EDIT: Already found the problem. Added a PR with the full description and solution https://github.com/me-no-dev/ESPAsyncWebServer/pull/1390
I think it's an omission here
https://github.com/me-no-dev/ESPAsyncWebServer/blob/f71e3d427b5be9791a8a2c93cf8079792c3a9a26/src/AsyncWebSocket.cpp#L527
I believe it should do the same cleanup as it does for message packets, also for control packets.
Or maybe the following
if
could be awhile
to flush all of them out.https://github.com/me-no-dev/ESPAsyncWebServer/blob/f71e3d427b5be9791a8a2c93cf8079792c3a9a26/src/AsyncWebSocket.cpp#L498
My communication pattern is receiving human pressed keys which could be very fast and then very slow. Each key press gets a response sent.

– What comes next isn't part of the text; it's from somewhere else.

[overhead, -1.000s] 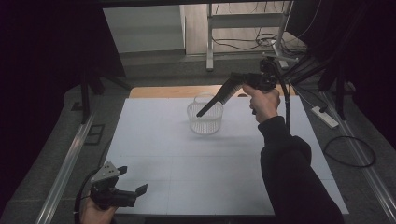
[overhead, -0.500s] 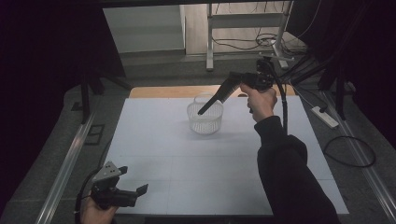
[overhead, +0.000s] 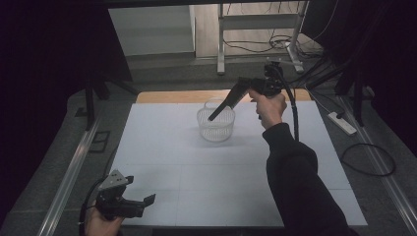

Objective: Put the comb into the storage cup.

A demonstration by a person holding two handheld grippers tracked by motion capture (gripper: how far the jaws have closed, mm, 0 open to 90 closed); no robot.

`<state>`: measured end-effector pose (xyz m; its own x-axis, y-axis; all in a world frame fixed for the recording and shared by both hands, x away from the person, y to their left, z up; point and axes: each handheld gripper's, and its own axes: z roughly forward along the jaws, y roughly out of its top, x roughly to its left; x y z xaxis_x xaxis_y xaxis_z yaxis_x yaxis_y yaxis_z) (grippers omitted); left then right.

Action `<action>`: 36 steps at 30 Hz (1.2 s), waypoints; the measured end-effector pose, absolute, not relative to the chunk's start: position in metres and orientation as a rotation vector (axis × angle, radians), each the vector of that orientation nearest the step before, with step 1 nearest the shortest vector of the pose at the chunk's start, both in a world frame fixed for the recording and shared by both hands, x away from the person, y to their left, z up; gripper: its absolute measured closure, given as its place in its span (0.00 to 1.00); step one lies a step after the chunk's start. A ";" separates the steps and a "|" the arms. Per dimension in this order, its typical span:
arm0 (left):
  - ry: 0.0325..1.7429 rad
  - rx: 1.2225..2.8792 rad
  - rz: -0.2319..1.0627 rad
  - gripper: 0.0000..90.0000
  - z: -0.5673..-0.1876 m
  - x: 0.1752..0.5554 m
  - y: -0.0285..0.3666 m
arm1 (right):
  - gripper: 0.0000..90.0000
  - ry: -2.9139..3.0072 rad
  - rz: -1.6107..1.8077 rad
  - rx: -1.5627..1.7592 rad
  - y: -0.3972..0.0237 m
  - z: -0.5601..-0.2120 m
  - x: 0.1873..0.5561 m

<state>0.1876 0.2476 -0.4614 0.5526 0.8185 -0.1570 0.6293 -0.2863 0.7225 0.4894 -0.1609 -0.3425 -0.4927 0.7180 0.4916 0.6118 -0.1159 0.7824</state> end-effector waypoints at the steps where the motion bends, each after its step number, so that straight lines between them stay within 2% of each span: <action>1: 1.162 2.020 0.314 0.00 -0.461 0.187 0.248 | 0.94 2.024 1.685 1.527 -0.160 -0.343 0.490; 36: 1.151 1.990 0.315 0.00 -0.460 0.182 0.254 | 0.93 2.059 1.633 1.555 -0.135 -0.387 0.498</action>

And the pings are more frequent and used to calculate round trip time. I start seeing problems when using pings/messages together and no problems at all if they are used separately (i.e. only pings, or only messages), regardless of the comm frequency. I'll keep investigating.